Par-dessus le justaucorps, il place la combinaison amortissante qui me protégera contre l’effet du champ de force, la couche la plus externe de mon armure.

« Surveille Arno, me conseille encore Gopal en installant les générateurs de champ. Il a tendance à oublier qu’il est défenseur et veut gagner la partie à lui tout seul… »

Je hoche la tête. Je surveillerai Arno.

Lorsque je connecte la combinaison, je suis enveloppé par un champ de force impénétrable. Un effet de diffraction bien calculé fait briller le bleu et rose glorieux de l’équipe Terre. Et le chiffre 01 qui m’identifie comme capitaine, sous le logotype triangulaire des Transports Planétaires INC, notre sponsor officiel. Que la Vierge le bénisse mille fois.

L’équipement d’un voxleur de première catégorie est extrêmement coûteux. La stricte quarantaine techno-scientifique à laquelle est soumise la Terre impose d’acheter chaque partie de la combinaison à la Corporation centaurienne – qui détient les droits quasi exclusifs de leur fabrication dans toute la galaxie – et les appareils d’entraînement, les régimes spéciaux et tout le reste multiplient encore par dix ce coût. Les dirigeants des Transports Planétaires sont d’authentiques patriotes qui parient gros. Et qui sont capables de nous griller vivants si nous ne justifions pas leur investissement par une bonne actualité qui leur sert de propagande.

Avec le quart de ce qu’ils ont investi à me nourrir, à me surveiller médicalement, à m’entretenir et à me vêtir, mon père aurait pu s’acheter un passage en première classe pour quitter cette planète en toute sécurité.

Je vais te dédier cette partie, Papa… Où que tu sois. Si un astéroïde ne t’a pas transformé en poussière ou si tu n’as pas été recyclé par les chasseurs d’ordures nomades, tu erres peut-être là-haut, congelé pour l’éternité. Il est sûr que tu n’es jamais arrivé nulle part. Quelques années de plus, et je t’aurais emmené en voyage avec moi. Évidemment, tu ne pouvais pas le savoir, et tu n’avais pas la patience d’attendre un tel miracle…

Et toi, Maman, pardonne-moi… Je te répondais toujours que c’était ta mauvaise langue et ton sale caractère qui te mèneraient, toi, au reconditionnement corporel.

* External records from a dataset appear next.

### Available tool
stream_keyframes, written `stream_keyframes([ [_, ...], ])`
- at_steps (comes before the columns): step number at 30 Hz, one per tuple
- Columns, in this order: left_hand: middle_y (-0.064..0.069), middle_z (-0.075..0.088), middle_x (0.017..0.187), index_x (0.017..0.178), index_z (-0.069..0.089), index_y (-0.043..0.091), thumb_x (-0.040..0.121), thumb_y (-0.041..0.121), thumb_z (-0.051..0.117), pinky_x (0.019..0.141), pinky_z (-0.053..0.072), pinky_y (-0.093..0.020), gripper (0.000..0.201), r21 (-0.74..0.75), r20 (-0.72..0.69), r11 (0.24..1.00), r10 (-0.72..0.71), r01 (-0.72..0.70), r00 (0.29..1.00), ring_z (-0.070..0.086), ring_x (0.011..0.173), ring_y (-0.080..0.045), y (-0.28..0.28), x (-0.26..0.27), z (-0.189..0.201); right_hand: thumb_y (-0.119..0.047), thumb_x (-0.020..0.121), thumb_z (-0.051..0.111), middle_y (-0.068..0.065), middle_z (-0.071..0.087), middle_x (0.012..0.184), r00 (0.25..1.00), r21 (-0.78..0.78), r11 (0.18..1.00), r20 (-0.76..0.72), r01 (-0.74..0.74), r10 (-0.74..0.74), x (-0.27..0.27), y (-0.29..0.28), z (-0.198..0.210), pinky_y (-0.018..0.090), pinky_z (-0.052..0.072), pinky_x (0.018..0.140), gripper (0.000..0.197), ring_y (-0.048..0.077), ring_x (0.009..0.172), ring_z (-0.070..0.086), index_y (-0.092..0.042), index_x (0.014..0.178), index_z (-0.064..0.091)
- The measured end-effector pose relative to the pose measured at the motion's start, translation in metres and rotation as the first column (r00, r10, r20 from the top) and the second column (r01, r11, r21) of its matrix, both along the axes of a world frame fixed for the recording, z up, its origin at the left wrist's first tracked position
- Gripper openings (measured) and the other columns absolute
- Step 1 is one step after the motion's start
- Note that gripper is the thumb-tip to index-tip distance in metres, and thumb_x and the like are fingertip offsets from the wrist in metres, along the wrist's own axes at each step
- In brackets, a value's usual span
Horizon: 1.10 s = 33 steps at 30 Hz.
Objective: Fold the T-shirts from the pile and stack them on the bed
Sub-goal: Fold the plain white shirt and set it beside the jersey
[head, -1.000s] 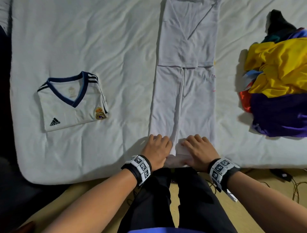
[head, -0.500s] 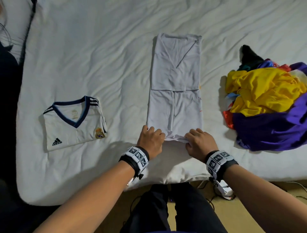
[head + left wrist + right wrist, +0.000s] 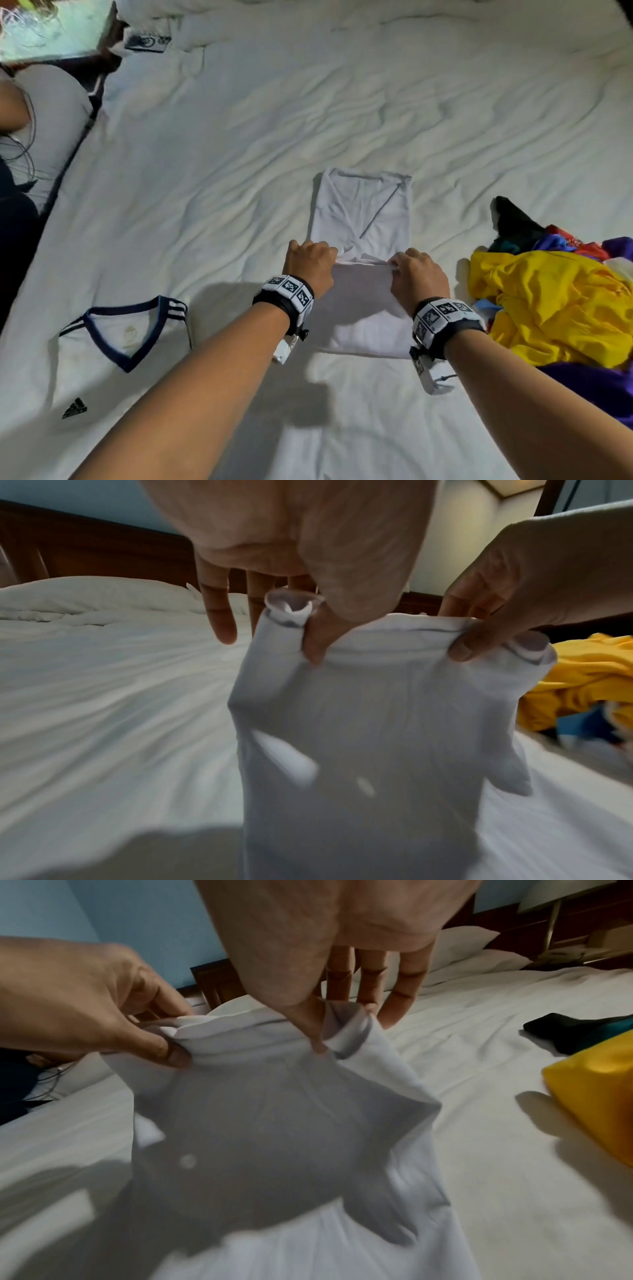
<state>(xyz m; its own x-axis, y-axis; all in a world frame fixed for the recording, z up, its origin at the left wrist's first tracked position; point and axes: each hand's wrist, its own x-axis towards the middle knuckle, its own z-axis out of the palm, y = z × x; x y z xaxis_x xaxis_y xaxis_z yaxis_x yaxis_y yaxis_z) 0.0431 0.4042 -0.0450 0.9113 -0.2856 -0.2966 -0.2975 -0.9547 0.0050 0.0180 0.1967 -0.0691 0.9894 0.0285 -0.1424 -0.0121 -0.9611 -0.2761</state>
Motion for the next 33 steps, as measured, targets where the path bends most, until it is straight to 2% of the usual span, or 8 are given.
stream_keyframes([
  [9, -0.003, 0.066, 0.106, 0.108, 0.062, 0.018, 0.084, 0.006, 0.06, 0.087, 0.041, -0.042, 0.027, -0.001, -0.036, 1.0, 0.024, -0.024, 0.999, 0.063, 0.102, -0.031, -0.002, 0.1, -0.083, -0.002, 0.087, 0.053, 0.009, 0.06, 0.11, 0.999, 0.002, 0.999, -0.028, 0.043, -0.043, 0.091, -0.012, -0.079, 0.042, 0.04, 0.082, 0.033, 0.036, 0.095, 0.059, -0.016, 0.115, 0.064],
  [15, -0.001, 0.067, 0.107, 0.121, 0.058, 0.023, 0.079, 0.007, 0.058, 0.091, 0.036, -0.044, 0.046, -0.079, -0.053, 0.992, 0.1, -0.104, 0.994, 0.06, 0.102, -0.03, 0.001, 0.122, -0.11, 0.004, 0.082, 0.053, 0.013, 0.061, 0.113, 0.997, 0.078, 0.994, -0.011, 0.075, -0.074, 0.11, -0.021, -0.108, 0.044, 0.037, 0.085, 0.043, 0.039, 0.103, 0.055, -0.014, 0.12, 0.063],
  [18, -0.004, 0.062, 0.124, 0.137, 0.049, 0.022, 0.08, 0.01, 0.062, 0.095, 0.037, -0.046, 0.06, -0.064, 0.009, 0.991, 0.118, -0.117, 0.993, 0.054, 0.114, -0.031, 0.003, 0.122, -0.12, 0.004, 0.081, 0.056, 0.014, 0.057, 0.119, 0.994, 0.141, 0.984, -0.002, 0.111, -0.112, 0.111, -0.023, -0.116, 0.043, 0.034, 0.087, 0.048, 0.039, 0.109, 0.053, -0.015, 0.125, 0.06],
  [20, -0.011, 0.05, 0.141, 0.15, 0.034, 0.02, 0.083, 0.014, 0.066, 0.102, 0.036, -0.054, 0.075, -0.051, 0.109, 0.988, 0.152, -0.147, 0.982, 0.045, 0.129, -0.035, 0.002, 0.111, -0.124, -0.007, 0.086, 0.061, 0.014, 0.053, 0.13, 0.981, 0.106, 0.982, 0.099, 0.158, -0.168, 0.106, -0.022, -0.116, 0.048, 0.034, 0.098, 0.047, 0.038, 0.118, 0.048, -0.015, 0.132, 0.056],
  [23, -0.018, 0.027, 0.163, 0.16, 0.021, 0.016, 0.094, 0.025, 0.058, 0.117, 0.02, -0.064, 0.076, -0.129, 0.172, 0.984, 0.145, -0.124, 0.974, 0.019, 0.152, -0.04, -0.017, 0.07, -0.133, -0.024, 0.095, 0.056, 0.015, 0.044, 0.148, 0.964, 0.033, 0.993, 0.242, 0.111, -0.115, 0.08, -0.009, -0.119, 0.053, 0.024, 0.117, 0.047, 0.037, 0.138, 0.036, -0.013, 0.14, 0.048],
  [27, -0.012, 0.006, 0.171, 0.163, 0.012, 0.023, 0.101, 0.044, 0.039, 0.12, 0.012, -0.065, 0.071, -0.135, 0.015, 0.991, 0.009, -0.007, 1.0, 0.004, 0.157, -0.033, -0.033, 0.015, -0.163, -0.04, 0.101, 0.034, 0.014, 0.021, 0.166, 0.984, 0.024, 0.984, -0.015, -0.175, 0.176, 0.035, 0.015, -0.149, 0.053, 0.014, 0.124, 0.063, 0.035, 0.154, 0.015, -0.016, 0.159, 0.029],
  [30, -0.006, -0.004, 0.172, 0.163, 0.002, 0.031, 0.104, 0.058, 0.022, 0.123, 0.003, -0.062, 0.068, -0.154, -0.001, 0.978, 0.142, -0.141, 0.99, -0.004, 0.158, -0.03, -0.014, 0.004, -0.182, -0.05, 0.106, 0.021, 0.005, -0.001, 0.17, 0.99, -0.038, 0.996, -0.116, -0.079, 0.074, 0.02, 0.01, -0.161, 0.05, 0.003, 0.126, 0.063, 0.029, 0.157, -0.004, -0.03, 0.163, 0.006],
  [33, -0.008, -0.005, 0.171, 0.164, 0.001, 0.031, 0.105, 0.056, 0.018, 0.123, 0.004, -0.062, 0.066, -0.121, 0.009, 0.941, 0.32, -0.317, 0.947, -0.003, 0.157, -0.033, 0.002, -0.002, -0.188, -0.056, 0.105, 0.019, 0.004, -0.012, 0.17, 0.987, -0.05, 0.998, -0.154, 0.043, -0.05, 0.014, 0.004, -0.158, 0.049, -0.008, 0.125, 0.067, 0.025, 0.155, -0.015, -0.03, 0.162, -0.003],
])
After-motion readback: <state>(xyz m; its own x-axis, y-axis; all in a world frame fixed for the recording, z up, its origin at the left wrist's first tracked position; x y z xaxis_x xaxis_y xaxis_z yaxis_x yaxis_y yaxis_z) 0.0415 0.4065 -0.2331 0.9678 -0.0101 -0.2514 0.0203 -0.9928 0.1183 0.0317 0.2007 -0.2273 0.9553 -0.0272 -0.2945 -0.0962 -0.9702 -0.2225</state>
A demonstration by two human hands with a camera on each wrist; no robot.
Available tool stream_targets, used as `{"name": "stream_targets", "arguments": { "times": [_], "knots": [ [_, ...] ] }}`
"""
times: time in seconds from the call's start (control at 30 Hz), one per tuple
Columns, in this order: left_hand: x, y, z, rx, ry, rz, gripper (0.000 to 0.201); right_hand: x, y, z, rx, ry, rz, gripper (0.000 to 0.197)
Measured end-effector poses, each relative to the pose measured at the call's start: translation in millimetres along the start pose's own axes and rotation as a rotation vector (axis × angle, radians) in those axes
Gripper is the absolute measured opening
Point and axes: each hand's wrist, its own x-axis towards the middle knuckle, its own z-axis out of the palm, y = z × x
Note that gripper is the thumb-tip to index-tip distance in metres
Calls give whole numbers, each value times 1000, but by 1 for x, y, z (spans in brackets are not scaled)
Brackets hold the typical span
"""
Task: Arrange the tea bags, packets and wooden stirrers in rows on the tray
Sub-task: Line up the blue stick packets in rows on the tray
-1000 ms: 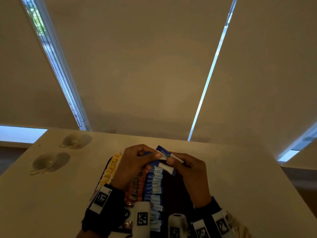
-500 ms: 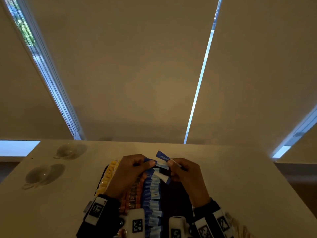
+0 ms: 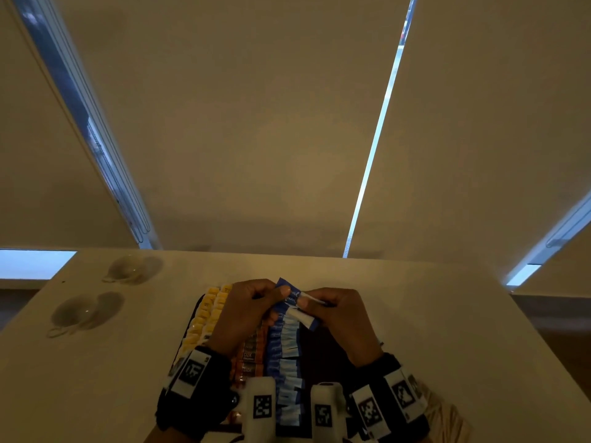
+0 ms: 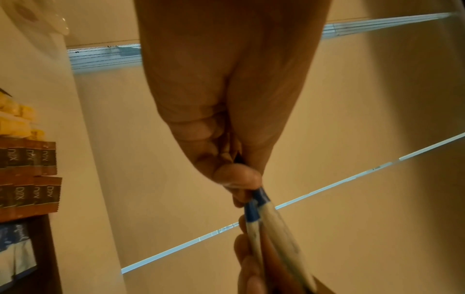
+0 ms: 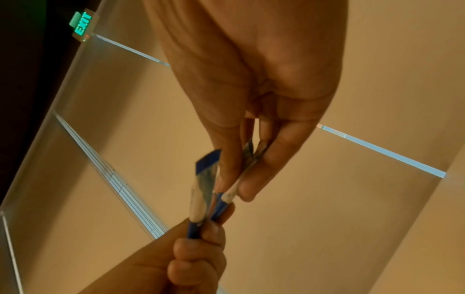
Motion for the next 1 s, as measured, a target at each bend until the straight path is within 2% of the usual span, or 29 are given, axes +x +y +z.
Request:
{"name": "stream_targets", "arguments": {
  "times": [0.17, 0.33, 0.43, 0.67, 0.8, 0.93, 1.0],
  "knots": [
    [3, -12, -1, 5, 67, 58, 31, -2, 10, -1, 242, 139, 124, 5],
    [13, -11, 2, 36, 57, 88, 35, 6, 14, 1, 318, 278, 225, 5],
    [20, -18, 0, 25, 60, 73, 34, 10, 16, 0, 370, 306, 271, 6],
    [27, -30, -9, 19, 74, -23, 23, 27, 27, 2, 312, 323, 347, 9],
    [26, -49, -33, 21, 160, -92, 14, 46, 47, -9, 282, 382, 407, 11],
    [15, -76, -64, 155, 280, -187, 11, 76, 85, -21, 222, 416, 571, 12],
    [5, -90, -78, 168, 296, -255, 10, 94, 108, -20, 183, 400, 672, 14]
  ]
}}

Mais cela ne m’a pas plu du tout d’avoir raison.

Le reconditionnement corporel. Pfff !

Dans les interviews, il y a toujours un reporter stupide ou simplement mal informé pour poser la question classique, comme si c’était une évidence : pourquoi n’utilisons-nous pas les corps de « chevaux », spécialement dédiés au Voxl, au lieu de mettre les nôtres en danger ? Au début, je me lançais dans de longues explications. Maintenant, je me contente de les regarder en souriant. Les imbéciles.

Les épuisantes sessions d’entraînement et les doses impressionnantes d’hormones synthétiques et de drogues auxquelles nous nous soumettons ne sont pas agréables, c’est certain. Mais il n’existe pas d’autre solution.